Some think the protests and vitriol shown to Whitmer are as much about who is in charge in Michigan as it is the political composition of Michigan itself. “I don’t think you can divorce the fact that you have a strong woman leader telling a lot of folks, men and women, what they have to do in order to save lives in order to defeat this virus,” Arbit said, adding that the language of state legislative leaders against Whitmer has been “inflammatory”.

But there are Michigan-specific features here, too. “Yes, Michigan is fertile ground for extremism,” wrote McQuade, noting the large private militia movement it had for decades. “These are groups of people who arm themselves and train to defend themselves against intruders. With the Covid-19 pandemic, orders to stay home and a president tweeting ‘LIBERATE MICHIGAN,’ some may perceive the battle cry they have long been waiting for.”

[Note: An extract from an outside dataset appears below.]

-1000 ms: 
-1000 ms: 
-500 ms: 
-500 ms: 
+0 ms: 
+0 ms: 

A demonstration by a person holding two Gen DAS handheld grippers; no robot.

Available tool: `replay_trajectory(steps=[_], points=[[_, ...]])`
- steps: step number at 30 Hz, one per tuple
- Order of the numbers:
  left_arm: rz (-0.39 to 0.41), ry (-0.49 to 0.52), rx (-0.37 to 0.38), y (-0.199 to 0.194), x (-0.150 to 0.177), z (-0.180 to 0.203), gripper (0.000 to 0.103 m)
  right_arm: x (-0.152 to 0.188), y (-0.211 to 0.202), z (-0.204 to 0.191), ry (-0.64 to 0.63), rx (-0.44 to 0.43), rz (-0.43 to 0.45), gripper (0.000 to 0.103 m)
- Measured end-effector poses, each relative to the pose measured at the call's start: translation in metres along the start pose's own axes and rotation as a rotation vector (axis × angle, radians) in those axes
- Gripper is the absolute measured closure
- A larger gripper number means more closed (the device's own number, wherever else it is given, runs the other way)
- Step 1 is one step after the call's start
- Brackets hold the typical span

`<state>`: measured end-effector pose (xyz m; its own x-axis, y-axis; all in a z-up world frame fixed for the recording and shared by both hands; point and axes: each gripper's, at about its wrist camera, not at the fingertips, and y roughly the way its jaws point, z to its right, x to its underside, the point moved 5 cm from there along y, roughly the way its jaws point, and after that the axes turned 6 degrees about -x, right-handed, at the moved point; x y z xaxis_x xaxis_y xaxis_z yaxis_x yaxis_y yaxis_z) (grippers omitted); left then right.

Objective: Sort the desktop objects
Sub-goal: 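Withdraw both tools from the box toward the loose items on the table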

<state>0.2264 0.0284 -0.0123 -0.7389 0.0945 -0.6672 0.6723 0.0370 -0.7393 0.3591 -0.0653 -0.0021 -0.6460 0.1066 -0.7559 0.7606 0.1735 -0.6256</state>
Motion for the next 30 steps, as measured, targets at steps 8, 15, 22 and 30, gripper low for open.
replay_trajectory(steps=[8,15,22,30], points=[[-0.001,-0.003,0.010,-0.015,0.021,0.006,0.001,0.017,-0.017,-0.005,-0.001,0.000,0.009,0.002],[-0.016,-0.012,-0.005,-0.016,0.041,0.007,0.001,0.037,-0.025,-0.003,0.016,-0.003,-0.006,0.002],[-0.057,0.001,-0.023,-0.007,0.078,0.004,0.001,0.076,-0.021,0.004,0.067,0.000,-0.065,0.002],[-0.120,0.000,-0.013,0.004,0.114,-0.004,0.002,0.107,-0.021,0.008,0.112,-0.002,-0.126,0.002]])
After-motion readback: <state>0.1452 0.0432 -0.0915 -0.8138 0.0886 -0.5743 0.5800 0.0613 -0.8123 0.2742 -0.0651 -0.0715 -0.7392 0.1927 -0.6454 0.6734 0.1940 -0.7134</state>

“Unfortunately we do have to acknowledge that Michigan is home to a number of right-wing extremist groups, and has a long history of being home to hate groups such as the KKK,” wrote Ivacko, adding: “At the same time, Michigan also has a more positive history in terms of race relations, having served as a major route on the ‘underground railroad’ to help slaves escape to Canada in the 1800’s.”

Michigan said no to Hillary Clinton but yes to Gretchen Whitmer; it is working to expand enfranchisement while many states work to take it away and it has people threatening their fellow citizens’ lives. It swings. And, inevitably, it surprises.